_Data extract:_
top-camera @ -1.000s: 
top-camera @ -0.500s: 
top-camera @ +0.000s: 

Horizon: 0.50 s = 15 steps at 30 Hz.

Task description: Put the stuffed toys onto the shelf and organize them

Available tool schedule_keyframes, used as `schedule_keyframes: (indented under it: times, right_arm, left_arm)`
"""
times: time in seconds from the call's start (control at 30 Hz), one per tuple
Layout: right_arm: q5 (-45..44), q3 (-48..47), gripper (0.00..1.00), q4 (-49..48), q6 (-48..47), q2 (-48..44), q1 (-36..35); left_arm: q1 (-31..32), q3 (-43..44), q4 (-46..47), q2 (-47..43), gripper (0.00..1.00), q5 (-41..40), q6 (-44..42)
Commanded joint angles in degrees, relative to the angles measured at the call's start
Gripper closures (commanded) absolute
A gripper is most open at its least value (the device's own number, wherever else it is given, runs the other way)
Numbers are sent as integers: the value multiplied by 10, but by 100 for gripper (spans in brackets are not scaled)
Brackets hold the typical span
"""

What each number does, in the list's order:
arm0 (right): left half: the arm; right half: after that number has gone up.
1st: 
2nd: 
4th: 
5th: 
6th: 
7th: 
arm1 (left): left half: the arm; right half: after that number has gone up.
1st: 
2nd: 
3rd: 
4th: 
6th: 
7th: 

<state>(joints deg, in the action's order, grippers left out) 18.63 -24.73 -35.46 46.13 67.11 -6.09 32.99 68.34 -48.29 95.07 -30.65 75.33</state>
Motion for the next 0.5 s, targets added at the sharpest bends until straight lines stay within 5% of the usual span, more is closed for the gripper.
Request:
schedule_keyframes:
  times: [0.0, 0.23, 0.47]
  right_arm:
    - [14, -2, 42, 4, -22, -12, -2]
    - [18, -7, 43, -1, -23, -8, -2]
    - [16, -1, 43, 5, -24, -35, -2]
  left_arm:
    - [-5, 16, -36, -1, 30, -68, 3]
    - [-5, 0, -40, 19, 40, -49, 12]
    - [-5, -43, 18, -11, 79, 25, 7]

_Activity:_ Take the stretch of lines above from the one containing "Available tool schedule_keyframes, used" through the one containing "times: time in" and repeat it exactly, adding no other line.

_Solution below:_
Available tool schedule_keyframes, used as `schedule_keyframes: (indented under it: times, right_arm, left_arm)`
"""
times: time in seconds from the call's start (control at 30 Hz), one per tuple

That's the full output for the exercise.